TASK INSTRUCTIONS:
All lines of the listing below must be reproduced character for character.

COLLECTED DATA:

((

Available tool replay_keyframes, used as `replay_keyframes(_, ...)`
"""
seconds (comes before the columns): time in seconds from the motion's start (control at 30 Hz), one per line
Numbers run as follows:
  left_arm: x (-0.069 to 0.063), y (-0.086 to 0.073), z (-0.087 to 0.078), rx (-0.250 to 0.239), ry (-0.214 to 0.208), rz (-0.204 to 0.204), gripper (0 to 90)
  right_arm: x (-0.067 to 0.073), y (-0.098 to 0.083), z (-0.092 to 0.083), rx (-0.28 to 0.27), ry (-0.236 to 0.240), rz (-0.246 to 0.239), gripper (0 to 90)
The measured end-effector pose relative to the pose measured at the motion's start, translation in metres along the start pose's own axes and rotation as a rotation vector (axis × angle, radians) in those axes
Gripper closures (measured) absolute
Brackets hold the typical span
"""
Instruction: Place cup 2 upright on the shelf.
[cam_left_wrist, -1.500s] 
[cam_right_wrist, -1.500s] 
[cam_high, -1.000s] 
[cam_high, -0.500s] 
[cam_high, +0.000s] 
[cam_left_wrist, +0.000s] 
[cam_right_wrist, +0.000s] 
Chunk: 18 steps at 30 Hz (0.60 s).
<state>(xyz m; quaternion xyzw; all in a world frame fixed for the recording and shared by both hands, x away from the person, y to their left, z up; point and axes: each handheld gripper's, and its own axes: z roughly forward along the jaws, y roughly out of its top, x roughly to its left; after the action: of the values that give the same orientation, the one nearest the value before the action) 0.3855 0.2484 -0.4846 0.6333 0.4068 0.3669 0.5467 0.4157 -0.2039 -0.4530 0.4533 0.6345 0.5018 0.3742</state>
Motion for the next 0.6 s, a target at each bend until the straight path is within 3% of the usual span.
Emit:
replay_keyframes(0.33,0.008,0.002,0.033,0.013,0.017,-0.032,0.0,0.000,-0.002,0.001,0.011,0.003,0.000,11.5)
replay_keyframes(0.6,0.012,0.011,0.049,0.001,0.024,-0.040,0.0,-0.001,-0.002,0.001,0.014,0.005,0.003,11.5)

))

RESULT OF THE TASK:
Available tool replay_keyframes, used as `replay_keyframes(_, ...)`
"""
seconds (comes before the columns): time in seconds from the motion's start (control at 30 Hz), one per line
Numbers run as follows:
  left_arm: x (-0.069 to 0.063), y (-0.086 to 0.073), z (-0.087 to 0.078), rx (-0.250 to 0.239), ry (-0.214 to 0.208), rz (-0.204 to 0.204), gripper (0 to 90)
  right_arm: x (-0.067 to 0.073), y (-0.098 to 0.083), z (-0.092 to 0.083), rx (-0.28 to 0.27), ry (-0.236 to 0.240), rz (-0.246 to 0.239), gripper (0 to 90)
The measured end-effector pose relative to the pose measured at the motion's start, translation in metres along the start pose's own axes and rotation as a rotation vector (axis × angle, radians) in those axes
Gripper closures (measured) absolute
Brackets hold the typical span
"""
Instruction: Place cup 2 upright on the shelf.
[cam_left_wrist, -1.500s] 
[cam_right_wrist, -1.500s] 
[cam_high, -1.000s] 
[cam_high, -0.500s] 
[cam_high, +0.000s] 
[cam_left_wrist, +0.000s] 
[cam_right_wrist, +0.000s] 
Chunk: 18 steps at 30 Hz (0.60 s).
<state>(xyz m; quaternion xyzw; all in a world frame fixed for the recording and shared by both hands, x away from the person, y to their left, z up; point and axes: each handheld gripper's, and its own axes: z roughly forward along the jaws, y roughly out of its top, x roughly to its left; after the action: of the values that give the same orientation, the one nearest the value before the action) 0.3855 0.2484 -0.4846 0.6333 0.4068 0.3669 0.5467 0.4157 -0.2039 -0.4530 0.4533 0.6345 0.5018 0.3742</state>
Motion for the next 0.6 s, a target at each bend until the straight path is within 3% of the usual span.
Emit:
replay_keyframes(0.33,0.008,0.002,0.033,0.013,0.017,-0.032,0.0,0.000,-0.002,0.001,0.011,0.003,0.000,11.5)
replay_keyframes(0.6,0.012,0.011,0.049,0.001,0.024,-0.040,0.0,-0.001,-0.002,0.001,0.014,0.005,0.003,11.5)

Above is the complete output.